This earnings release and accompanying financial tables include supplemental non-GAAP financial measures titled Adjusted EBITDA and Levered Free Cash Flow. Adjusted EBITDA and Levered Free Cash Flow are not determined in accordance with GAAP and should not be considered in isolation, more meaningful than or as a substitute for a measure of performance prepared in accordance with GAAP and are not indicative of net income or loss as determined under GAAP. Non-GAAP financial measures have limitations that should be considered before used as measures to evaluate the Company's financial performance. Adjusted EBITDA and Levered Free Cash Flow, as presented, may not be comparable to similarly titled measures reported by other companies due to varying methods of calculation.

The financial statement tables that accompany this press release include a reconciliation of historical non-GAAP financial measures to the applicable and most comparable GAAP financial measure. The Company has not reconciled Adjusted EBITDA guidance included in this press release to the most directly comparable GAAP measure because this cannot be done without unreasonable effort.

Special Note on Forward-Looking Statements
In addition to historical information, this press release contains statements relating to future results (including certain projections and business trends) that are "forward-looking statements" within the meaning of Section 27A of the Securities Act of 1933, as amended, and Section 21E of the Securities Exchange Act of 1934, as amended, which are subject to the "safe harbor" created by those sections.
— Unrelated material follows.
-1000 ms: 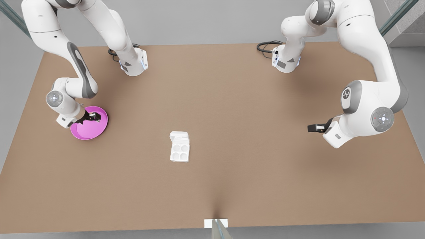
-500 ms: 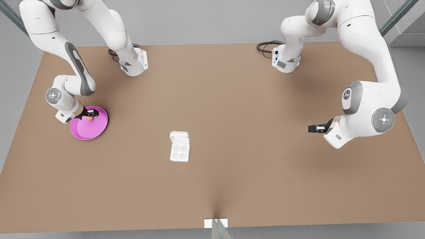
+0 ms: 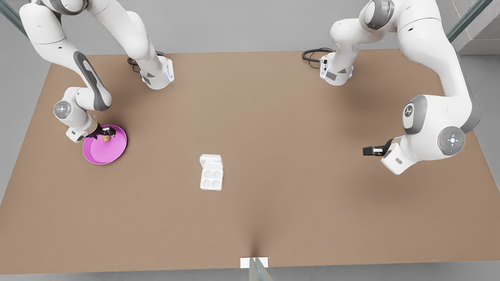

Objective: Pack egg into the box and close the box lid

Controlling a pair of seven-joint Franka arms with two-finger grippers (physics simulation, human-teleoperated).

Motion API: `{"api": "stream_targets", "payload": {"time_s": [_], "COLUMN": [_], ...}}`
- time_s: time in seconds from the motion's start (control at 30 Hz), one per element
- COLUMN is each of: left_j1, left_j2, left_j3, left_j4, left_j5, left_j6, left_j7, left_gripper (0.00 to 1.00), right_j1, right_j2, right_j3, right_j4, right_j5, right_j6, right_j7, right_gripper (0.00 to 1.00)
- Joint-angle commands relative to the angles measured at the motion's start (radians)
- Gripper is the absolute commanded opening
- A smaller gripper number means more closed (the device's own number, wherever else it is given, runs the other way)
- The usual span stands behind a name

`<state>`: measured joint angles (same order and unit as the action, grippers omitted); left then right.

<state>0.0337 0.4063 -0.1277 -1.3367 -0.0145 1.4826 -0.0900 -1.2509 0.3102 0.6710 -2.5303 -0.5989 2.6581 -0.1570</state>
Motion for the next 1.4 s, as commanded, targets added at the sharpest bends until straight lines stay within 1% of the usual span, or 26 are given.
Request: {"api": "stream_targets", "payload": {"time_s": [0.0, 0.1, 0.17, 0.2, 0.27, 0.33, 0.37, 0.53, 0.63, 0.73, 0.77, 0.8, 0.83, 0.9, 0.93, 1.0, 1.03, 1.07, 1.1, 1.13, 1.17, 1.2, 1.3, 1.37], "left_j1": [0.0, -0.003, 0.0, 0.0, 0.0, 0.0, 0.0, 0.003, 0.002, 0.003, 0.005, 0.005, 0.005, 0.005, 0.005, 0.006, 0.006, 0.005, 0.005, 0.005, 0.005, 0.005, 0.005, 0.005], "left_j2": [-0.001, 0.0, 0.0, -0.001, 0.0, -0.001, 0.0, -0.001, -0.001, -0.001, -0.001, -0.001, -0.001, -0.001, -0.001, -0.001, -0.001, -0.001, -0.001, -0.001, -0.001, -0.001, -0.001, -0.001], "left_j3": [0.0, 0.0, 0.0, 0.0, 0.0, 0.0, 0.0, 0.0, 0.0, -0.001, 0.0, 0.0, 0.0, 0.0, 0.0, 0.0, 0.0, 0.0, 0.0, 0.0, 0.0, 0.0, 0.0, 0.0], "left_j4": [0.001, -0.001, -0.001, -0.001, -0.001, -0.001, -0.001, -0.001, -0.001, -0.001, -0.001, -0.001, -0.001, -0.001, -0.001, -0.001, -0.001, -0.001, -0.001, -0.001, -0.001, -0.001, -0.001, -0.001], "left_j5": [0.001, 0.001, 0.001, 0.001, 0.001, 0.001, 0.001, 0.001, 0.001, 0.001, 0.001, 0.001, 0.001, 0.001, 0.001, 0.001, 0.001, 0.001, 0.001, 0.001, 0.001, 0.001, 0.002, 0.004], "left_j6": [-0.001, -0.001, -0.001, -0.001, -0.002, -0.002, -0.001, -0.001, -0.002, -0.002, -0.002, -0.002, -0.002, -0.002, -0.002, -0.002, -0.004, -0.002, -0.002, -0.002, -0.002, -0.002, -0.002, -0.002], "left_j7": [-0.002, -0.002, -0.001, -0.001, -0.001, -0.001, -0.001, 0.003, 0.001, 0.001, 0.003, 0.004, 0.004, 0.004, 0.004, 0.006, 0.006, 0.003, 0.001, -0.001, -0.001, -0.001, -0.001, -0.001], "left_gripper": [1.0, 1.0, 1.0, 1.0, 1.0, 1.0, 1.0, 1.0, 1.0, 1.0, 1.0, 1.0, 1.0, 1.0, 1.0, 1.0, 1.0, 1.0, 1.0, 1.0, 1.0, 1.0, 1.0, 1.0], "right_j1": [0.001, 0.002, 0.002, 0.001, 0.001, 0.001, 0.001, 0.002, 0.036, 0.221, 0.326, 0.484, 0.747, 1.122, 1.254, 1.439, 1.519, 1.636, 1.714, 1.766, 1.792, 1.818, 1.897, 1.917], "right_j2": [-0.002, -0.003, 0.0, 0.001, 0.001, 0.0, 0.0, -0.026, -0.056, -0.04, -0.017, -0.006, 0.007, 0.082, 0.154, 0.29, 0.319, 0.354, 0.378, 0.392, 0.428, 0.441, 0.448, 0.455], "right_j3": [-0.001, 0.001, -0.001, -0.001, -0.005, -0.007, -0.007, -0.005, 0.009, 0.002, -0.005, -0.08, -0.267, -0.525, -0.599, -0.697, -0.754, -0.837, -0.889, -0.916, -0.916, -0.918, -0.916, -0.913], "right_j4": [-0.007, -0.011, -0.01, -0.01, -0.008, -0.007, -0.007, -0.002, 0.028, 0.179, 0.261, 0.335, 0.412, 0.558, 0.668, 0.855, 0.89, 0.946, 0.973, 1.01, 1.07, 1.093, 1.096, 1.114], "right_j5": [-0.002, -0.002, -0.002, -0.002, -0.002, -0.002, -0.002, -0.004, 0.002, 0.097, 0.146, 0.212, 0.303, 0.403, 0.445, 0.505, 0.537, 0.585, 0.651, 0.673, 0.683, 0.689, 0.735, 0.742], "right_j6": [0.023, 0.023, 0.023, 0.025, 0.023, 0.023, 0.023, 0.011, -0.072, -0.228, -0.314, -0.379, -0.417, -0.472, -0.507, -0.564, -0.57, -0.615, -0.623, -0.67, -0.714, -0.733, -0.735, -0.742], "right_j7": [-0.03, -0.03, -0.03, -0.03, -0.03, -0.03, -0.03, -0.032, -0.022, 0.03, 0.079, 0.109, 0.128, 0.171, 0.201, 0.257, 0.258, 0.31, 0.332, 0.355, 0.398, 0.406, 0.485, 0.516], "right_gripper": [1.0, 1.0, 0.8, 0.77, 0.56, 0.44, 0.41, 0.38, 0.38, 0.38, 0.38, 0.38, 0.39, 0.39, 0.39, 0.39, 0.39, 0.39, 0.39, 0.39, 0.39, 0.4, 0.4, 0.4]}}
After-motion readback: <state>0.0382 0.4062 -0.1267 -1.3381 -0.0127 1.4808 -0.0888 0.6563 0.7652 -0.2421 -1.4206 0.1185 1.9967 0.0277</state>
These forward-looking statements can be identified by the fact that they do not relate strictly to current or historical facts and often include words such as "may", "should", "expect", "intend", "will", "estimate", "anticipate", "believe", "predict", "potential" or "continue", or the negatives of these terms or variations of them or similar terminology in this press release and any attachment to identify forward-looking statements. All statements, other than statements of historical facts included in this press release, including statements concerning plans, objectives, goals, beliefs, business strategies, future events, business conditions, results of operations, financial position and business outlook, earnings guidance, business trends and other information are forward-looking statements. The forward-looking statements are not historical facts, and are based upon current expectations, estimates and projections, and various assumptions, many of which, by their nature, are inherently uncertain and beyond management's control. All expectations, beliefs and projections are expressed in good faith and the Company believes there is a reasonable basis for them. However, there can be no assurance that management's expectations, beliefs and projections will result or be achieved and actual results may vary materially from what is expressed in or indicated by the forward-looking statements.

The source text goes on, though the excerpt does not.